Medicare Part B and Medicare Advantage plans provide coverage for a number of vaccinations such as influenza, pneumococcal and Hepatitis B. These vaccines are not subject to the Part B deductible or coinsurance.

If a vaccine becomes available, it should eventually be available at doctors offices and pharmacies similar to a flu shot. It may take some time for the vaccine to be widely available, however.

While you do not need to enroll in a prescription drug plan in order to receive full coverage of the COVID-19 vaccine, its typically a good idea to enroll in some form of prescription drug coverage.

Even if you are not taking any prescription drugs now, you never know when you might become sick or injured and may be prescribed some medication for treatment.
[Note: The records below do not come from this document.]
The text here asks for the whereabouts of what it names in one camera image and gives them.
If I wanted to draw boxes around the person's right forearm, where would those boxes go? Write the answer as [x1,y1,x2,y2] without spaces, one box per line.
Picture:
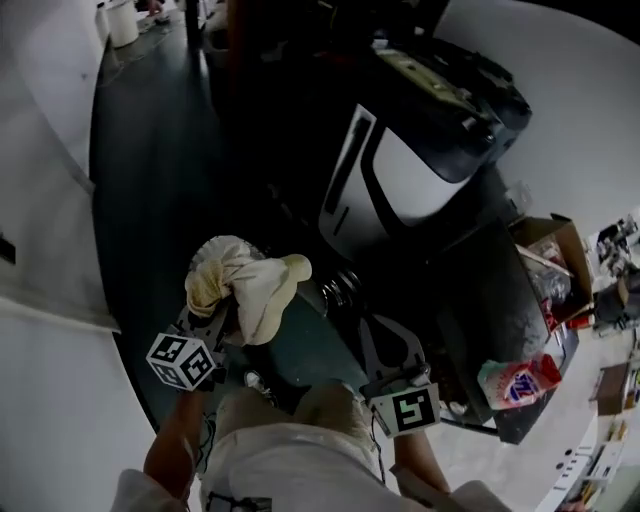
[389,430,452,497]

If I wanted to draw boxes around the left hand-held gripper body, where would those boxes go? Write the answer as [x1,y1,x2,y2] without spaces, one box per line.
[146,303,231,392]

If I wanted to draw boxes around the person's left forearm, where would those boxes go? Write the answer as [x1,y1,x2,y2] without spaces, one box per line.
[143,387,212,501]

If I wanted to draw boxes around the grey white appliance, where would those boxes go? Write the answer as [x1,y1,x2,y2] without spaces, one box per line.
[317,102,474,261]

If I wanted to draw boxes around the person's beige shorts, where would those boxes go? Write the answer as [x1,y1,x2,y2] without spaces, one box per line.
[198,382,392,512]

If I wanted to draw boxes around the cream white clothes item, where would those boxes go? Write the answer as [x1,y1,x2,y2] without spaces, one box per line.
[223,253,314,347]

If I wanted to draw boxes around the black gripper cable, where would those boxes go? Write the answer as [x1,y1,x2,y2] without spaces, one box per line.
[197,412,221,474]

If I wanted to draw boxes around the black equipment with beige panel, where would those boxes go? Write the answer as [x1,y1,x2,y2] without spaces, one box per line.
[372,38,533,184]

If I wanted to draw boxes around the person's white sneaker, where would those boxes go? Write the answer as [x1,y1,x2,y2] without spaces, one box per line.
[243,369,278,407]

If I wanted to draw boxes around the brown cardboard box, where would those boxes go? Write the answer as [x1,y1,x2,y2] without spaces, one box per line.
[508,213,597,332]

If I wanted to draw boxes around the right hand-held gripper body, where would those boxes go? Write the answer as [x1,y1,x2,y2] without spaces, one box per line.
[358,314,442,440]

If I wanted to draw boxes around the white mesh laundry basket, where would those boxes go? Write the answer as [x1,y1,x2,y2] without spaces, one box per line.
[191,234,265,270]

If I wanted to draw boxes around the cluttered white shelf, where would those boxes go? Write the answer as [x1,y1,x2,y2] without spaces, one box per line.
[547,319,640,512]

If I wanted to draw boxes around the white bucket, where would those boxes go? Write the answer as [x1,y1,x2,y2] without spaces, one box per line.
[106,0,140,49]

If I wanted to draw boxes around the person's white shirt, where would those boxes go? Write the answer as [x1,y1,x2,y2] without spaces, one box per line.
[116,463,506,512]

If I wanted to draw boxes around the yellowish textured clothes item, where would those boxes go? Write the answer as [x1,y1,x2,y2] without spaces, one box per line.
[184,254,237,320]

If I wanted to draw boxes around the colourful detergent bag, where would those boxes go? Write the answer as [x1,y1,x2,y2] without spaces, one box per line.
[476,351,564,412]

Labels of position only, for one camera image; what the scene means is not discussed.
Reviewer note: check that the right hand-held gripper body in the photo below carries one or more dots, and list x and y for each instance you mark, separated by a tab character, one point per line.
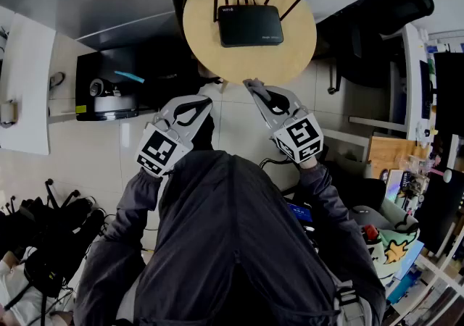
301	136

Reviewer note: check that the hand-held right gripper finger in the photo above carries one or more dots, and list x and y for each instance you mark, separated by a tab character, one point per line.
288	97
264	105

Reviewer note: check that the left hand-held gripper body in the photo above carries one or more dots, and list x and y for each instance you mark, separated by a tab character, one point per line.
159	149

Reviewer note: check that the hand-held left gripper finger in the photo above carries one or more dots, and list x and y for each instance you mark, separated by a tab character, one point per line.
197	123
181	100

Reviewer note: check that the black router with antennas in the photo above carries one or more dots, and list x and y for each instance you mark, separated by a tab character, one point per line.
250	25

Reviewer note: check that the person's right forearm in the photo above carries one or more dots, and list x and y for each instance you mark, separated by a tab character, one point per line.
326	194

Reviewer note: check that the person's left forearm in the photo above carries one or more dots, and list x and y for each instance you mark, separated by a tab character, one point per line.
136	201

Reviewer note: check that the round wooden side table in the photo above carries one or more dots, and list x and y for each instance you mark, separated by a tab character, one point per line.
253	62

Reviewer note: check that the cyan flat tool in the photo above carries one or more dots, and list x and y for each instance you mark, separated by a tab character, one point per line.
128	77

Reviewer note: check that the tablet with blue screen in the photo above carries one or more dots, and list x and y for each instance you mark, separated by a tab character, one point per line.
300	212

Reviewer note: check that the black and white cylindrical device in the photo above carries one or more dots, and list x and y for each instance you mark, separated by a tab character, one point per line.
103	90

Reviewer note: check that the black open case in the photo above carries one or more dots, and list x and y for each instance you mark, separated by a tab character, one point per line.
108	63

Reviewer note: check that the wooden board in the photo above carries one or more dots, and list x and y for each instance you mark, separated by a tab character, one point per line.
395	154

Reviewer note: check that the black office chair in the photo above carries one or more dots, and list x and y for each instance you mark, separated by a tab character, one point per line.
377	27

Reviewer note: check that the person's dark jacket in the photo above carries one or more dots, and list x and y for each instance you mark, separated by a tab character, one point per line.
232	237

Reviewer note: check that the white shelf unit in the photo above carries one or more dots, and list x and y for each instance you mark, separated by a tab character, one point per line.
413	82

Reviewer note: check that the bundle of black tripods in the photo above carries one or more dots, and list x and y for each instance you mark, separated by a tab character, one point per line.
54	230

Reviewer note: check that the cushion with star print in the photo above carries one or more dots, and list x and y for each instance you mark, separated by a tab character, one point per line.
393	250

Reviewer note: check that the black monitor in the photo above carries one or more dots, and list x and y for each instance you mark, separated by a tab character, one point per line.
449	92
442	208

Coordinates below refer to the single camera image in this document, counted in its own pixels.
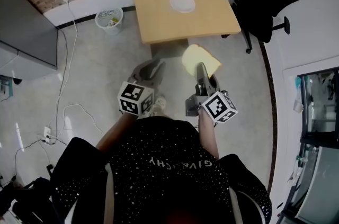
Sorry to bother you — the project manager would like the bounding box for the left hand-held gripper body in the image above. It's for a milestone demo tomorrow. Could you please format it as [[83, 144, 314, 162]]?
[[118, 76, 161, 117]]

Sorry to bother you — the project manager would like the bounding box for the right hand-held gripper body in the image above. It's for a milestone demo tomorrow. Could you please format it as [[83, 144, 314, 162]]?
[[185, 84, 238, 123]]

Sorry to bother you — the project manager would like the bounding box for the slice of bread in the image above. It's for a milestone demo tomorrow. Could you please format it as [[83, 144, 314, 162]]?
[[181, 43, 222, 78]]

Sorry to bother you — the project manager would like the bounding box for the white plate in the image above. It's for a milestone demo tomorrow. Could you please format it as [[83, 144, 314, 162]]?
[[169, 0, 196, 13]]

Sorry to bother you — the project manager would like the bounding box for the person's right forearm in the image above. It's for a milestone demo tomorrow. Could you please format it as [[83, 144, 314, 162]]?
[[198, 108, 221, 160]]

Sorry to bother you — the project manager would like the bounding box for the person's left forearm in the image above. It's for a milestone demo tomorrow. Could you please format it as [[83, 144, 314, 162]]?
[[95, 111, 139, 153]]

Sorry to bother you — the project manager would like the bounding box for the person's white shoe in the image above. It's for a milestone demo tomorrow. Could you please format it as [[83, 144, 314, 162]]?
[[151, 95, 167, 115]]

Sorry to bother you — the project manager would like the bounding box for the light wooden table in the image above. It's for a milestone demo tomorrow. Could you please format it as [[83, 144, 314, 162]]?
[[129, 0, 242, 58]]

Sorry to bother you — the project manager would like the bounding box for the white mesh wastebasket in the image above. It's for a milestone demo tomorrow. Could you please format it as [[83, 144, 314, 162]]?
[[95, 7, 124, 35]]

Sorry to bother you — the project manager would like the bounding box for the person's black speckled shirt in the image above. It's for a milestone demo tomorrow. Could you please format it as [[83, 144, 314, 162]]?
[[50, 115, 273, 224]]

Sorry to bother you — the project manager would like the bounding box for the white power strip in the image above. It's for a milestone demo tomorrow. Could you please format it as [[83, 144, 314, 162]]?
[[43, 126, 53, 145]]

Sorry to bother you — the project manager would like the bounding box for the black framed glass cabinet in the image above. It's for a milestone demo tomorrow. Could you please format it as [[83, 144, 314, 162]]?
[[275, 66, 339, 224]]

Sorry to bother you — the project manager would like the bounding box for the teal metal stand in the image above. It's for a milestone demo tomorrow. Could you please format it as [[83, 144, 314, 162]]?
[[0, 75, 14, 98]]

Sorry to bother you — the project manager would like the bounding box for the looped white cable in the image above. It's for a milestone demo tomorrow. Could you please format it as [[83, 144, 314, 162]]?
[[62, 103, 104, 137]]

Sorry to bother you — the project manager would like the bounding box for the long white cable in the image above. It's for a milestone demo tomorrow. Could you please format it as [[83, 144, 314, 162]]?
[[49, 0, 79, 139]]

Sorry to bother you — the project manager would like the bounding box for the thin black cable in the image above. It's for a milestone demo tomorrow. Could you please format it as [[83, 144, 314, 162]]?
[[13, 138, 62, 186]]

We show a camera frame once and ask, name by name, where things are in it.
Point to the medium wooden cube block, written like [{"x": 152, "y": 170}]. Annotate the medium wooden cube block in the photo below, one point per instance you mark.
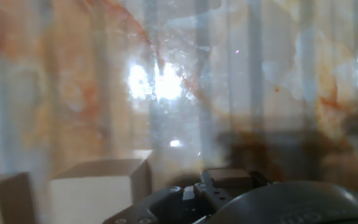
[{"x": 8, "y": 199}]

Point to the small wooden cube block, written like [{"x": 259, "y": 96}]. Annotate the small wooden cube block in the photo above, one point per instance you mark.
[{"x": 230, "y": 175}]

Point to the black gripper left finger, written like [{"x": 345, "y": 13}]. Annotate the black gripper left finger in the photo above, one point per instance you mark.
[{"x": 213, "y": 196}]

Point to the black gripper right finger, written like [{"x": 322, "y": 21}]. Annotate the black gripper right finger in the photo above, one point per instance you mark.
[{"x": 258, "y": 180}]

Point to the large wooden cube block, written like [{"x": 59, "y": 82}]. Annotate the large wooden cube block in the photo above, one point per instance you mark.
[{"x": 92, "y": 196}]

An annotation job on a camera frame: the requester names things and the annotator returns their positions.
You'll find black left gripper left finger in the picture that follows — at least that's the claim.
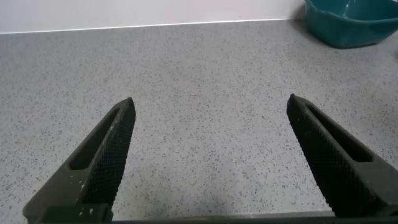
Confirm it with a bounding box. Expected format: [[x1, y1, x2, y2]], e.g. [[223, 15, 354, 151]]
[[22, 96, 137, 224]]

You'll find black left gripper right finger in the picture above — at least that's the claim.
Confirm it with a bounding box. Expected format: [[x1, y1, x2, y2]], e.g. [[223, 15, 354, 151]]
[[286, 93, 398, 218]]

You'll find teal square plastic basin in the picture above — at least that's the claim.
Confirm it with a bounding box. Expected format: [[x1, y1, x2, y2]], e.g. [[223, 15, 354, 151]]
[[303, 0, 398, 49]]
And you may not be able to simply enroll in such a plan the moment you need it.

Medicare prescription drug coverage from a Medicare Advantage plan that covers drugs or from a standalone Medicare Part D plan is a good thing to have and an even better thing to not have to use.

Stay safe out there and stay up to date on how Medicare is helping serve beneficiaries during the coronavirus pandemic.

If you have any additional questions about the Medicare plans available near you that provide drug coverage, you can call today to speak with a licensed insurance agent who can help you compare plan costs, find out what plans cover your drugs and if youre eligible help you sign up for the right plan for you.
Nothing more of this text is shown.